Kau duduk berjauhan dariku, berusaha tak menatapku, namun ku tatap kau, berharap kau balik tatap aku.


Tiba-tiba kau katakan sesuatu, "Habisin kopinya, trus langsung pergi kamu!". Kata-katamu itu, hancurkan harga diriku. 


Aku seperti pengemis yang kau jamu, diberi minum layaknya tamu, lalu disuruh pergi karena terlalu bau.


Namun aku tetap mengemis padamu, tuk beri aku waktu, dan jelaskan maksud kedatanganku, hanya ingin bertemu, syukur-syukur kita bisa tetap bersatu.


"Tidak!" adalah sebuah jawaban yang disertai pukulan, tamparan dan makian yang buat harga diriku semakin berjatuhan. 

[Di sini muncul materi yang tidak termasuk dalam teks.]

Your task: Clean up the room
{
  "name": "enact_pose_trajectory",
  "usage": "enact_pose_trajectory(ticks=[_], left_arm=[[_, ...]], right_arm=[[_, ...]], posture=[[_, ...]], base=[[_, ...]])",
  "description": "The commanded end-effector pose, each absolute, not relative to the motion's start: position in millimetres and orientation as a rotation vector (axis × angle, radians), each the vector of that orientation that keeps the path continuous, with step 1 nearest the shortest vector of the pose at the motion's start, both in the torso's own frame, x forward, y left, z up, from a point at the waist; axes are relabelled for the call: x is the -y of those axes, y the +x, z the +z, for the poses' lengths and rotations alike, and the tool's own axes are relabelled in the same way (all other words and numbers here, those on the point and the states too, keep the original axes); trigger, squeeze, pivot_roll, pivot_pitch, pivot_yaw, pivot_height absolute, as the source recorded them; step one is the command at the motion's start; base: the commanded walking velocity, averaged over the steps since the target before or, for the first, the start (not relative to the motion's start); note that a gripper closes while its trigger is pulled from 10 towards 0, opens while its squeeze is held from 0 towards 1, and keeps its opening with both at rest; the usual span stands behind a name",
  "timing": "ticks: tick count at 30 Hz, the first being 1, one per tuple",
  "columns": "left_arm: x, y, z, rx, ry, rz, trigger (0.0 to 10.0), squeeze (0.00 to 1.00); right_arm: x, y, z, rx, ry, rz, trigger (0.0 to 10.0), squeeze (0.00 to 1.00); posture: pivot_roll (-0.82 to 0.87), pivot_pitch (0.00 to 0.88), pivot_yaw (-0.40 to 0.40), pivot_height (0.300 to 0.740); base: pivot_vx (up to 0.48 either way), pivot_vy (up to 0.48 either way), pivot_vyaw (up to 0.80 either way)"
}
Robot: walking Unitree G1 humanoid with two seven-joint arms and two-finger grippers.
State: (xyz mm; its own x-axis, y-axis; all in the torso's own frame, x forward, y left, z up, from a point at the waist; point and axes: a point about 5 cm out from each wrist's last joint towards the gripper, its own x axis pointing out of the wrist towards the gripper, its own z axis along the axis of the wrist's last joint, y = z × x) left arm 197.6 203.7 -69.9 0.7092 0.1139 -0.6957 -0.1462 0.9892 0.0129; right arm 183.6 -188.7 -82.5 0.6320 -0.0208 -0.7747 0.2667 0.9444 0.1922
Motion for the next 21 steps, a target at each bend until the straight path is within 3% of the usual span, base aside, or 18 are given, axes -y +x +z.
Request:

Kau diam sejenak lalu duduk di kursi, aku berusaha mendekati, namun kau menyuruhku tuk menjauhi.


Aku tetep memohon, meski jawaban 'tidak' keluar dengan monoton, aku pun tetap memohon.


Saat kau tidak memperhatikan, aku tiba-tiba beri kau pelukan, yang sangat aku rindukan, karena kita t'lah lama jauh secara jarak dan perasaan.


Terkejutnya kau biarkan aku, menangis di pelukan itu, selama beberapa waktu, tanpa ada perlawanan darimu


Kau diam sejenak, lalu tiba-tiba kau terhentak, membuat pelukan itu retak


Kau bilang kita tetap sama, tak ada yang berubah, kita ini sudah, tak ada lagi rasa, dan pelukan tadi adalah bagian dari berpisah, merubah semua yang pernah kita rasa, menjadi sirna.


Lalu aku pulang, dengan pikiran yang lalu lalang, karena hal terberat yang tak pernah terbayang, lupakan dirimu dan pergi menghilang.

Komentar

Postingan populer dari blog ini

Semua yang Kamu Miliki (SKM)

Sang Gadis dan Coklat Favoritnya

Wedang Jahe (Wes ora usah begaDang, Jare pengen sehat Hehe)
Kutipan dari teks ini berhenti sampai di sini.